> EXERCISE GOAL:
Your answer consists of the lines in the data that contain "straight". Copy each of them.

> GIVEN RECORDS:
-------------------------

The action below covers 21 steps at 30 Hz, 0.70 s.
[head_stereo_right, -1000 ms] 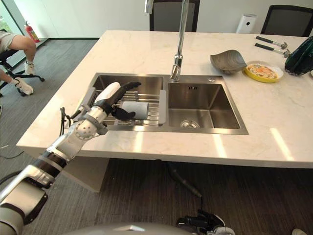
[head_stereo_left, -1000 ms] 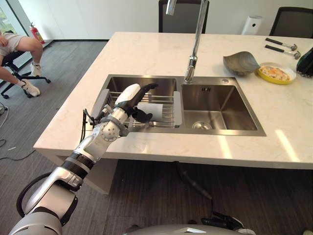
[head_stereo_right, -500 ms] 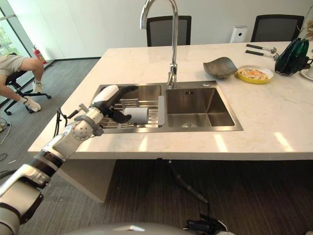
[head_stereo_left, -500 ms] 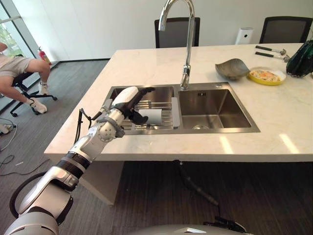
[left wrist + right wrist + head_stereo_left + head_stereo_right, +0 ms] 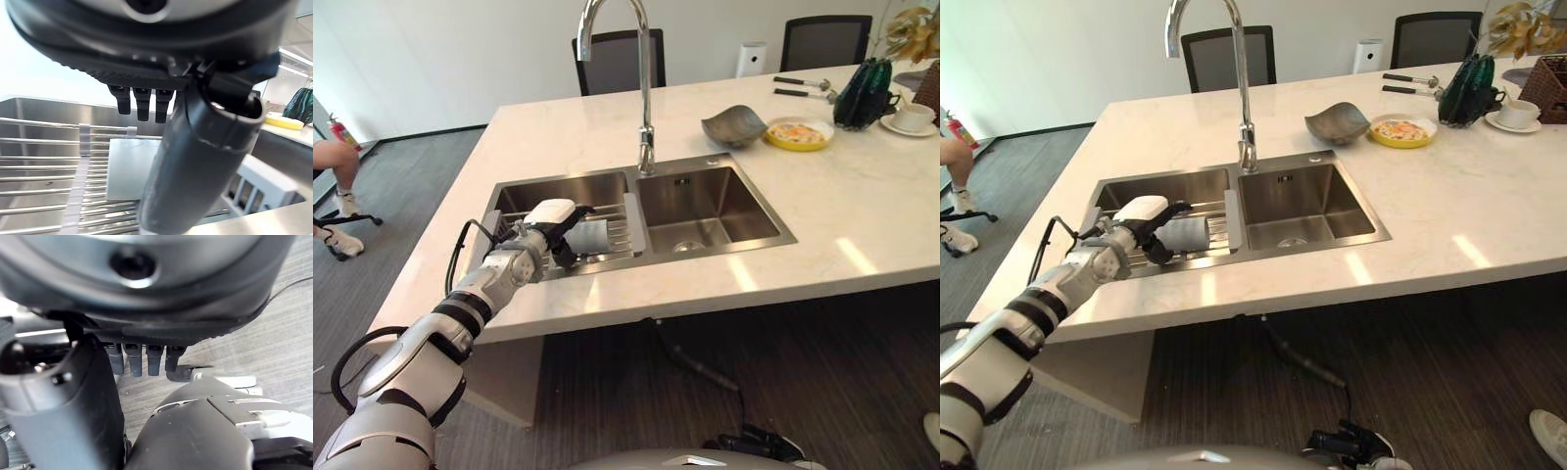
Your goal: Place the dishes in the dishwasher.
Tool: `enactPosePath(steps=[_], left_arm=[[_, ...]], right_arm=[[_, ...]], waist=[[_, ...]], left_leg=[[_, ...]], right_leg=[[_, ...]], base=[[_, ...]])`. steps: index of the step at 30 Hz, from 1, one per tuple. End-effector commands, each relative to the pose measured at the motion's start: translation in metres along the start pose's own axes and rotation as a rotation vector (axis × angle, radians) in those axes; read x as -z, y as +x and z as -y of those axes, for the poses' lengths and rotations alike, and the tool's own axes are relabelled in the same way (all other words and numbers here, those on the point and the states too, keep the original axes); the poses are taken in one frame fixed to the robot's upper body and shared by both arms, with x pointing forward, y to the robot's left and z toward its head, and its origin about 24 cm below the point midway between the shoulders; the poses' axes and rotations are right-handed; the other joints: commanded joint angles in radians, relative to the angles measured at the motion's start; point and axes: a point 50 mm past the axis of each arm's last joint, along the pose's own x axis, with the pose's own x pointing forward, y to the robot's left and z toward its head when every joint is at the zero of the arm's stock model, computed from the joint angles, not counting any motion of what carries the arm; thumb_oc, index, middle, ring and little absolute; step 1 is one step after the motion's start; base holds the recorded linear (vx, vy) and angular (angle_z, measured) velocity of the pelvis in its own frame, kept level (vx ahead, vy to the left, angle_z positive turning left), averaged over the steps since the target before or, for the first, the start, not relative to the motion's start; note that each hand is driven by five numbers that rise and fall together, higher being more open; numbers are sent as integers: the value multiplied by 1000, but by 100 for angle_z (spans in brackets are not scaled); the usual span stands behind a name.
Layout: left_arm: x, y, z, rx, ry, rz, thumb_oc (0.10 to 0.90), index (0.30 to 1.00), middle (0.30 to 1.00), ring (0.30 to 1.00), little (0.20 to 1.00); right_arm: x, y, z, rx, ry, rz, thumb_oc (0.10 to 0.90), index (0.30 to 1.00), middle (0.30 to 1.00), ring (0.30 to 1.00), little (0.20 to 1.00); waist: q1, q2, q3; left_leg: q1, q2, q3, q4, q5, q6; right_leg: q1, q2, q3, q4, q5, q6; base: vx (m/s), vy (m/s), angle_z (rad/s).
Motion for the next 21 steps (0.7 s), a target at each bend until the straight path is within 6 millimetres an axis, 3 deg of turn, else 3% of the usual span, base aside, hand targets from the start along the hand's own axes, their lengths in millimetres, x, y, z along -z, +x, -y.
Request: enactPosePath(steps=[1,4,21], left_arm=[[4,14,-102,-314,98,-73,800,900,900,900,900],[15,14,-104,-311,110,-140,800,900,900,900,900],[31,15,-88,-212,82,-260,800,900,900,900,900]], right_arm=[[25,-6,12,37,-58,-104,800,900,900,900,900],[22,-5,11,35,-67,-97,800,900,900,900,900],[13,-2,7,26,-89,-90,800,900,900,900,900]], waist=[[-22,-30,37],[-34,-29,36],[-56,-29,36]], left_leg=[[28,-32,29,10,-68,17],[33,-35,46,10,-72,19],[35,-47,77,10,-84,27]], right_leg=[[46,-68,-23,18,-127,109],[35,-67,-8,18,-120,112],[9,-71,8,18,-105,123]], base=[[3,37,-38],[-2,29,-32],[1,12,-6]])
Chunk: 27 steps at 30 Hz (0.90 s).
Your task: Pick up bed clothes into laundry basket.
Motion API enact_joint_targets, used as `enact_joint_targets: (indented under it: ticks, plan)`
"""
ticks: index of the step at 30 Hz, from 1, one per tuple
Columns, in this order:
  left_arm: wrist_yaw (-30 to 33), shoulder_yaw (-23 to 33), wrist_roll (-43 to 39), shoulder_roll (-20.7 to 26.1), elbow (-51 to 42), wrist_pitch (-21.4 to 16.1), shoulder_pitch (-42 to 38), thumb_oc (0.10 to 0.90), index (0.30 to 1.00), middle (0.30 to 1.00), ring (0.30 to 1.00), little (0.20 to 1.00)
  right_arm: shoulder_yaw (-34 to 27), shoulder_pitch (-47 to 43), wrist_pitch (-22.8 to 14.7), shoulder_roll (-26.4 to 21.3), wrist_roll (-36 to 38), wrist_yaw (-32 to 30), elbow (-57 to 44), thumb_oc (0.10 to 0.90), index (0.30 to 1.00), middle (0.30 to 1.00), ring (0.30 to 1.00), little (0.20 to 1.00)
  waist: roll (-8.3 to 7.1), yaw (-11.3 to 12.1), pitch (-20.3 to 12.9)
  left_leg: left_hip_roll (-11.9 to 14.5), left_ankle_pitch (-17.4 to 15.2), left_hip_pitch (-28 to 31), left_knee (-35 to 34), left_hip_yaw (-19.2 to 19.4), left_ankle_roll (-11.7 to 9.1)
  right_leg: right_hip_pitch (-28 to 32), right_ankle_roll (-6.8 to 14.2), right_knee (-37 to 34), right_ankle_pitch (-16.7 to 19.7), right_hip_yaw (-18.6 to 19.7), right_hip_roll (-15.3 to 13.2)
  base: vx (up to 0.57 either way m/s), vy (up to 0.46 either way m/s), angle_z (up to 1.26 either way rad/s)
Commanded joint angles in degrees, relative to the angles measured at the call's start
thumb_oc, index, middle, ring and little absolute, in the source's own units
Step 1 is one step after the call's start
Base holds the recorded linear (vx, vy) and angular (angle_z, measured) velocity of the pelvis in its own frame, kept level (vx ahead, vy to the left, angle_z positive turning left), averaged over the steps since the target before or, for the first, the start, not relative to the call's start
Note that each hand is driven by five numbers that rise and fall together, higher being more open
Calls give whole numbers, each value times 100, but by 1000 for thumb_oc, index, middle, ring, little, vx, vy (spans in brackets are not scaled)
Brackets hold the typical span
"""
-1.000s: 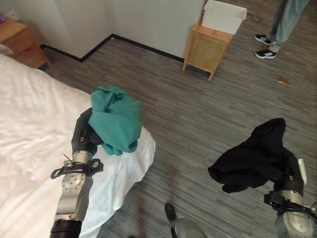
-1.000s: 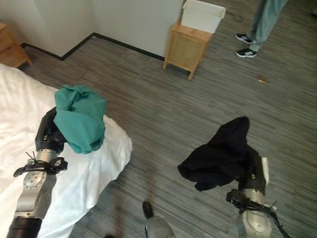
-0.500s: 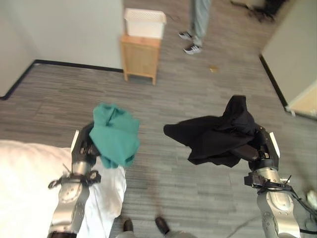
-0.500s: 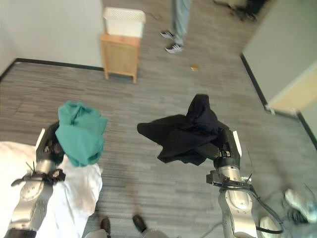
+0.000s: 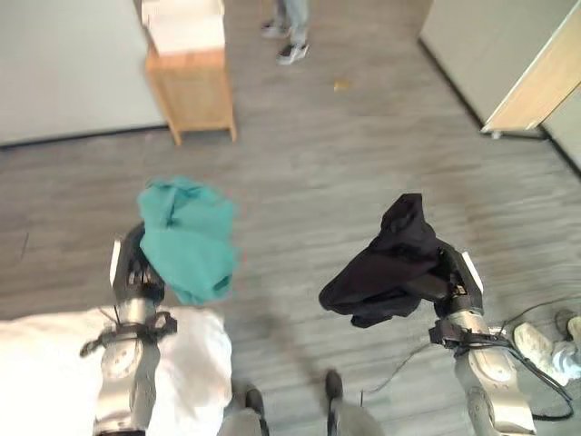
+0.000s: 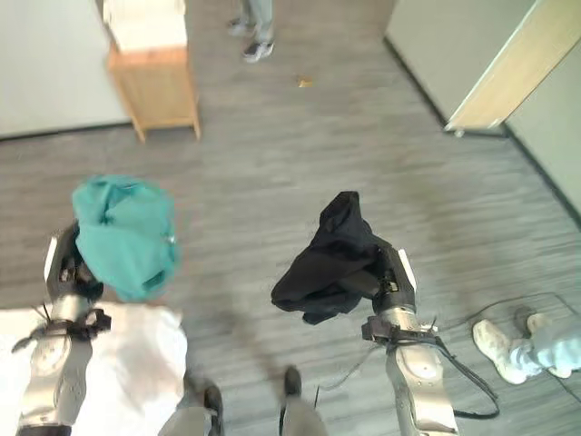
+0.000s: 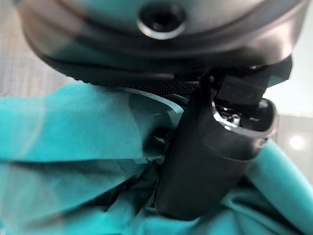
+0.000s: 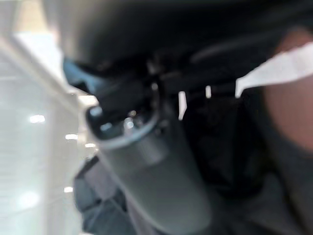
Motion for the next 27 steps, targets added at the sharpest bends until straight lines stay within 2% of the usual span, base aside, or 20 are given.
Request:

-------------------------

> COMPLETED TASK:
Motion for the next 21 steps (0.7 s), a target at each bend until the straight path is within 6 millimetres an axis, 3 deg of turn, else 3% of the usual span, base aside, hand targets from the start along the hand's own axes, their lengths in millimetres, x, y, z along -z, +x, -y.
Motion for the next 27 steps, targets added at the sharpest bends until straight lines stay within 2% of the usual span, base aside, or 20 are given.

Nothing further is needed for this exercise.